Figure 6 - TopHat pipeline. Initially, the reads are mapped to the genome sequence, and the IUM reads are collected. After assembling the covered regions in a consensus sequence and searching for the potential splice junctions, the IUM reads are aligned to these regions via a seed-and-extend algorithm. Adapted from (Trapnell et al., 2009).

Recently, a new version of TopHat, the TopHat2 (Kim et al., 2013) was developed. Besides Bowtie, TopHat2 can use Bowtie2 (Langmead and Salzberg, 2012) as its core alignment tool. Bowtie2 enables to handle gapped alignments (Bowtie only finds ungapped alignments) and is faster and more

(46)

sensitive with reads longer than 50 bp. TopHat2 enables to map the reads against the transcriptome of the organism under study, if an annotation file is provided, and then performing the search for spliced alignments using the remaining reads, against the genome sequence. Additionally, TopHat2 allows insertions and deletions in the spliced alignment detection step.

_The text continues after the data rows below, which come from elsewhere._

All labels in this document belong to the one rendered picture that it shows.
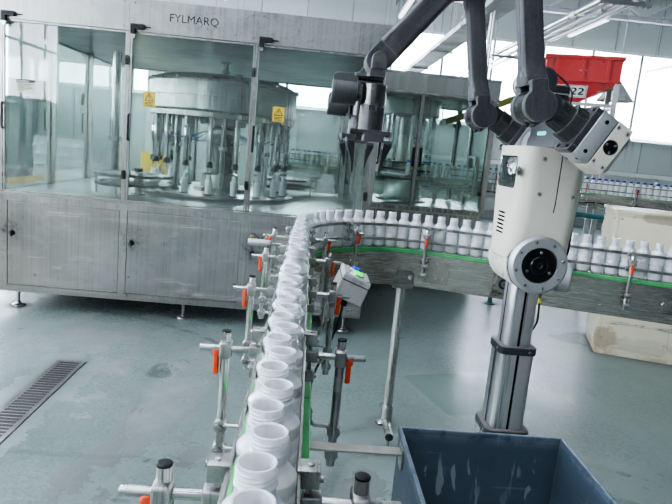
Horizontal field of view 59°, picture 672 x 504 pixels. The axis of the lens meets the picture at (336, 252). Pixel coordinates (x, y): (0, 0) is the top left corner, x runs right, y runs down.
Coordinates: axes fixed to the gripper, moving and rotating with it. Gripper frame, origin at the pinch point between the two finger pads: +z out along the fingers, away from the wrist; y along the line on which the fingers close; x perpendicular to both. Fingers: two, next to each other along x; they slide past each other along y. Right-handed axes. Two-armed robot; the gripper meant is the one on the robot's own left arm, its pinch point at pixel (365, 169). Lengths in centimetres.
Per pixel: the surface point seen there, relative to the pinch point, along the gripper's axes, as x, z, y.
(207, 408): 162, 142, -58
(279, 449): -89, 24, -12
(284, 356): -66, 24, -13
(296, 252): -1.3, 21.2, -14.2
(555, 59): 600, -133, 257
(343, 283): 12.3, 30.8, -1.4
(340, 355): -42, 31, -4
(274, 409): -80, 24, -13
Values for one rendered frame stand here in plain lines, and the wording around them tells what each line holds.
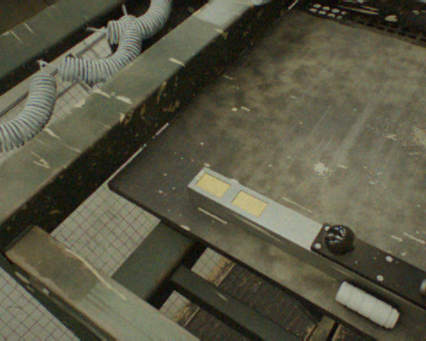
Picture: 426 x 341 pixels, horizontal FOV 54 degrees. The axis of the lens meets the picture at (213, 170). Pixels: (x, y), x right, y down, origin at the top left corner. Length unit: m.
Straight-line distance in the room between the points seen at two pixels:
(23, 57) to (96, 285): 0.73
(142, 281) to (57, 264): 0.14
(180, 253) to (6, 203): 0.28
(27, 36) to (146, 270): 0.74
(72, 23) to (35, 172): 0.65
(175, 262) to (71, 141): 0.26
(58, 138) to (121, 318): 0.32
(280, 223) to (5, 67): 0.80
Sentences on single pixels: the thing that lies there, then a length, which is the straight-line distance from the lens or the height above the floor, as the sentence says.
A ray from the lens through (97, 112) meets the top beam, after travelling 0.76.
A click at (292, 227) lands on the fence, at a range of 0.65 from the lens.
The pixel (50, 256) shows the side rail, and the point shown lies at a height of 1.73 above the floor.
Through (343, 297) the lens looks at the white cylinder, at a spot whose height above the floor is 1.42.
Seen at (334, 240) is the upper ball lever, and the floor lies 1.52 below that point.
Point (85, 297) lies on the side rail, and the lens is 0.61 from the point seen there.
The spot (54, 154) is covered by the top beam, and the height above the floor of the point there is 1.84.
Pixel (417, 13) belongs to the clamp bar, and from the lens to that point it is 1.17.
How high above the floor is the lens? 1.75
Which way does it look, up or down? 9 degrees down
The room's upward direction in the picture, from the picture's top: 44 degrees counter-clockwise

In contrast to TopHat, STAR aligns non-contiguous reads (reads that align to splice junctions) directly to the reference genome, without splitting them, through two major steps: seed searching and clustering/stitching/scoring. In the first step, STAR finds the Maximal Mappable Prefix (MMP) for each read, starting from the first base. The MMP is the longest substring of each read that matches exactly one or more substrings of the genome. If the read comprises a splice junction, it cannot be mapped in a contiguous manner to the genome, and so the first portion of the read, called seed, will be mapped to the donor splice site. Then the algorithm searches the MMP for the unmapped portion of the read, which, in some cases, will be mapped to the acceptor splice site. This sequential search for MMPs only to the unmapped portions of the read is represented in Figure 7. The second step of STAR, clustering/stitching/scoring, consists in building alignments from each entire read, by merging all the seeds that were initially aligned to the genome.

Figure 7 - MMP search detecting a splice junction. The RNA-Seq read here illustrated cannot be contiguously mapped to the genome, because it aligns to a splice junction. Therefore, the first MMP was mapped to a donor splice site. The second MMP search is repeated for the unmapped portion of the read, which, in this case, was mapped to an acceptor splice site. Adapted from (Dobin et al., 2013).

After the mapping process, it is necessary to identify correctly all possible isoforms of each gene and quantify their expression levels. These processes can be performed by a software package called Cufflinks (Trapnell et al., 2010), which assembles individual transcripts from reads that have been aligned to the genome. First it clusters the reads that overlapped in a single locus and builds an overlap graph to represent all possible isoforms. Then the algorithm analyzes and crosses the graph to join compatible reads into assembled isoforms. Cufflinks employs a parsimonious approach, this is, the algorithm reports the minimum set of transcripts that explain the splicing events in the input data.